Watch out!” Tek’tek shouted. The rock only looked slow. It was far too fast for Sara.

Sara let Enoch drop into the tree branches. With spread wings gleaming bronze she tried to back air and dodge. The rock hit her right wing. There was horrible snap, and Sara crashed.

Tek’tek tore through the forest. He found Enoch standing over Sara. She lay spreadeagled on the ground, one wing broken, one leg doubled up beneath her.


Sara!” Tek’tek called.

She made no sound, and did not move.

Enoch faced a cluster of huts built of bark and thatch in a snow-covered clearing. His clothes were torn, and his face and arms were scratched. His hands were spread wide and open. “Enoch,” he said. “Friends.”

A small crowd confronted him. Eyeview identified them as adolescent human, five male, one female. They wore furs and clutched rocks. Eyeview made a wide scan. There was no other humans in the village or surrounds.

The teenagers were at the ugly end of the human spectrum. Faces were distorted, features melted, limbs misplaced or missing. They were thickset and squat, less than a metre in height.


Evacuate, evacuate, evacuate,” eyeview scrolled red.

Some visitor, long ago, left something they didn’t intend. Without contact with the outside world the uncontrolled mutation had spread.

As Tek’tek approached the teenagers hurled their rocks, then ran behind the huts. Enoch threw himself over Sara. The rocks rained on his head and shoulders.

A creaking sound came from behind the huts.

Enoch raised himself, bleeding from a gash in his forehead. “They have a catapult,” he gasped.

Eyeview flashed pictures of a device even more primitive than guns, then reported the catapult was being reloaded behind the southernmost hut.

Tek’tek felt a surge of anger and fright, like he’d never felt in his life. Two green streaks shot from his shoulder eyes. They seared through the snow on either side of Enoch and Sara. They blasted through tree trunks. They struck the hut. It collapsed in a smoking shower of sticks and bark revealing a contraption of timber and taut rope cradling a boulder. The green streaks struck the catapult.

It exploded.

The teenagers were thrown in all directions.


Woah. They’ve never done that before,” Tek’tek said. He should have looked it up after the Old Stacks incident. “Alright, it was an illegal military patch, but I swear I thought it was just night vision,” he said.

Five figures got up and ran. One stayed sprawled on the ground.

Tek’tek knelt by Sara and pulled out his first aid kits. He slapped them on her injuries. The sentient gels analysed and set about their tasks. Sara moaned and stirred. Tek’tek cracked a first aid kit for Enoch’s bleeding forehead.

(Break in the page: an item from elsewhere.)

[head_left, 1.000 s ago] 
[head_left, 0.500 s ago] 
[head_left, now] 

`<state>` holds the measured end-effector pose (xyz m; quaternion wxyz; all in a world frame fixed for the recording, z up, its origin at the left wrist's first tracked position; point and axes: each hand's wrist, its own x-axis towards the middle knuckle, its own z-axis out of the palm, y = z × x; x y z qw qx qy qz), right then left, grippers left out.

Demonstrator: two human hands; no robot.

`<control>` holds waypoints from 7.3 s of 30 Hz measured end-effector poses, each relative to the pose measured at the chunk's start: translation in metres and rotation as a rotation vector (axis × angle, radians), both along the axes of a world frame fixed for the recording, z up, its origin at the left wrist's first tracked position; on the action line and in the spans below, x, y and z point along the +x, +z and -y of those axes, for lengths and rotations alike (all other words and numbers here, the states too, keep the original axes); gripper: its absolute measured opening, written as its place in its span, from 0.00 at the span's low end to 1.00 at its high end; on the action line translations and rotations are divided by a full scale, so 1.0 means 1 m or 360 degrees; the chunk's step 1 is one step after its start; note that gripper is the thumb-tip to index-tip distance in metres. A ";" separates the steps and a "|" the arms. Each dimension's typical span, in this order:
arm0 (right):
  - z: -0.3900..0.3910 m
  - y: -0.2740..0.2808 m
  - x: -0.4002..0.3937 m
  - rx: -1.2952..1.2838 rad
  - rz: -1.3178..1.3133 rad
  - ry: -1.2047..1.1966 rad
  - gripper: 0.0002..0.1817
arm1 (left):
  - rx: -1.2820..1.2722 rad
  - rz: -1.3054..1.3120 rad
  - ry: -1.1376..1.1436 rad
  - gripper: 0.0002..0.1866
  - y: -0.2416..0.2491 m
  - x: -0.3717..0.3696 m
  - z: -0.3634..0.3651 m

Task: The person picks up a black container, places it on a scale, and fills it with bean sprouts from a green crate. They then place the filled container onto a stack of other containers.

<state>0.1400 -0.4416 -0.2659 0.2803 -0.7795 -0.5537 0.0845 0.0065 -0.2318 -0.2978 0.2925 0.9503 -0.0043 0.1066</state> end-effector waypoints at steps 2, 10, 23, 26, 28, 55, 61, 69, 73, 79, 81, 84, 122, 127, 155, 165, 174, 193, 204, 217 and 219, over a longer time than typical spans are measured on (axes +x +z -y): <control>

Don’t,” Sara hissed, opening her eyes. The painkillers were taking effect. “They might change his genome,” she whispered.

Enoch took his suitcase and his Bible, then ran towards the ruined hut.


Stop him before he touches—” Sara fell back.

Tek’tek hurried after Enoch, coughing in the cloud of smoke and dust. Eyeview scanned the small body. Deceased. Female, twelve years old. “Shit,” Tek’tek said. Outside a football field he’d never hurt anyone in his life. Now he’d killed a child.

Enoch knelt by the girl’s side. He gently straightened her body, and folded her arms across her chest.


You shouldn’t really touch — uncontrolled mutation,” Tek’tek mumbled.

Enoch lifted his sister’s lace from his suitcase. He laid the lace reverently over the girl. Then he opened his book.


Look, I’m really sorry. We have to go… We don’t have time for—” Tek’tek stopped.


For dust you are and to dust you will return,” Enoch recited.


Watch out!” Tek’tek saw the five teenagers re-appear from the forest. Green lights hissed from his shoulders. He snapped a mental command and they blinked out.

Enoch rose to his feet and spread his empty hands. “Friends,” he said.

The biggest of the boys made the sign of the cross. Then he threw a rock. It hit Enoch’s face, and split his cheek.